Oil fell sharply to near US$63 a barrel on Thursday, extending a nearly 20 per cent slide over the past month as bulging US inventories countered geopolitical worries.
US crude CLc1 settled down 75 cents at US$63.22 a barrel after touching a five-month low of US$63.00 in intraday activity. Thursday's losses came after a 21-cent rise on Wednesday snapped a seven-session slide that lopped 12 per cent off prices, the longest losing streak in three years.
London Brent LCOV6 was down 75 cents at US$62.24, off more than a US$16 from its Aug. 8 record high and the steepest retreat since the 1991 Gulf War.
US inventory data released this week showed builds in natural gas and distillate stocks, including heating oil, increasing the world's top energy consumer's supply cushion ahead of the northern winter.
"The bearish (natgas) number basically just piled on to the bearish news throughout the energy complex, following up on the huge distillate build report in yesterday's oil stats," said Katherine Spector of J.P. Morgan.
Natural gas prices fell below US$5 per million British thermal units for the first time in two years.
Oil prices fell earlier this week on easing worries that the West's standoff with Iran of the nuclear programme could lead to a disruption in shipments by the No. 4 oil exporter.

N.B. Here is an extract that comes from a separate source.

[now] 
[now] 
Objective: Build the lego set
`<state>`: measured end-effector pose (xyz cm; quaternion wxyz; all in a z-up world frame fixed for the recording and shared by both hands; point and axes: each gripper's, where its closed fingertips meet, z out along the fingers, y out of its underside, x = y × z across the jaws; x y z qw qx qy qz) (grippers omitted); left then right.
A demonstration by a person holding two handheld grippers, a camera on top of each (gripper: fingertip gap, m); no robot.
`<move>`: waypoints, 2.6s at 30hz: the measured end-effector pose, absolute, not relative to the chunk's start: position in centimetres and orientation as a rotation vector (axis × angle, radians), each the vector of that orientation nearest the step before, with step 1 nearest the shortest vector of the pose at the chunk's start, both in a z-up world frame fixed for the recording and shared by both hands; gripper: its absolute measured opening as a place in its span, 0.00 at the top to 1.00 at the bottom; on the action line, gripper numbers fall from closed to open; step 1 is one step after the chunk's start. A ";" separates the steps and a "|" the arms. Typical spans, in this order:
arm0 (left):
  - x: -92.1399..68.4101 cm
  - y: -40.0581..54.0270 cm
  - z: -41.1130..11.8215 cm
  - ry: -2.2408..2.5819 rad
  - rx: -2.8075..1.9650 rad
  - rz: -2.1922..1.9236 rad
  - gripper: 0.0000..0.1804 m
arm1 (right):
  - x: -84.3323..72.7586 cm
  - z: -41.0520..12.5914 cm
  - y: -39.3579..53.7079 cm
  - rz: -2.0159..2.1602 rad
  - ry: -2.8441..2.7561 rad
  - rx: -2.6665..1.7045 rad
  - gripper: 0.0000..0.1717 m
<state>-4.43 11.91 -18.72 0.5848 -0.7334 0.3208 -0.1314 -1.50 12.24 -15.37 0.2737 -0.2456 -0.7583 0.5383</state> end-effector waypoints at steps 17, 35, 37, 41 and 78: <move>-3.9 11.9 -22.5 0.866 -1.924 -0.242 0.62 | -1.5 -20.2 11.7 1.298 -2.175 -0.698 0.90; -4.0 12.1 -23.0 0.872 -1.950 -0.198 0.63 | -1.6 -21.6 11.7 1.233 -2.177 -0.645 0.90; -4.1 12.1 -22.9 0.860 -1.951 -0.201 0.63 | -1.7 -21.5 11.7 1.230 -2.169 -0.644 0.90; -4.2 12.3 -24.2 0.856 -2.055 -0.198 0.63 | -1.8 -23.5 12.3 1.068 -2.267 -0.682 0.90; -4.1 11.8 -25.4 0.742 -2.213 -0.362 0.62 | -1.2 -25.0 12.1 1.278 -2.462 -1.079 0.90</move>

"The possibility remains that the Iran issue could flare up again but I think the market has downgraded its premium pretty well overall," said Tobin Gorey, a commodities strategist with Commonwealth Bank of Australia.
A US official on Wednesday said Iran should face sanctions now because it was "aggressively" pursuing atom bombs, but European Union allies said it was not too late for talks.
Iranian President Mahmoud Ahmadinejad offered an olive branch, saying he was open to "new conditions" and that a dispute over his country's atomic work could be settled by negotiations. Iran says its nuclear programme is aimed at generating power and not at making weapons.
Markets were also soothed when tanker loadings resumed at Nigeria's Brass export terminal overnight after a brief break due to a strike by oil unions, ship agents said on Thursday.
A three-day strike over insecurity in the Niger Delta began on Wednesday, but oil unions suspended the strike on Thursday.
The US Department of Transportation on Thursday said it was reviewing a request by BP Plc to restart production at the eastern section of its Prudhoe Bay oil field in Alaska.
BP shut the field, the largest in the United States, in August due to severe pipeline corrosion. The oil major has restarted some production, but needs to resume output from the east to test and repair pipelines.
Underlining the view that supplies were robust, a spate of refinery run cuts across Asia deepened on Thursday.
Oil dealers were debating whether the price gains were a short-term bounce or a resumption of a four-year rally fueled by robust economic growth.
The International Monetary Fund said on Thursday the economic outlook was even stronger for next year. In its twice-yearly World Economic Outlook, the IMF raised its 2007 global growth forecast to 4.9 per cent from 4.7 per cent.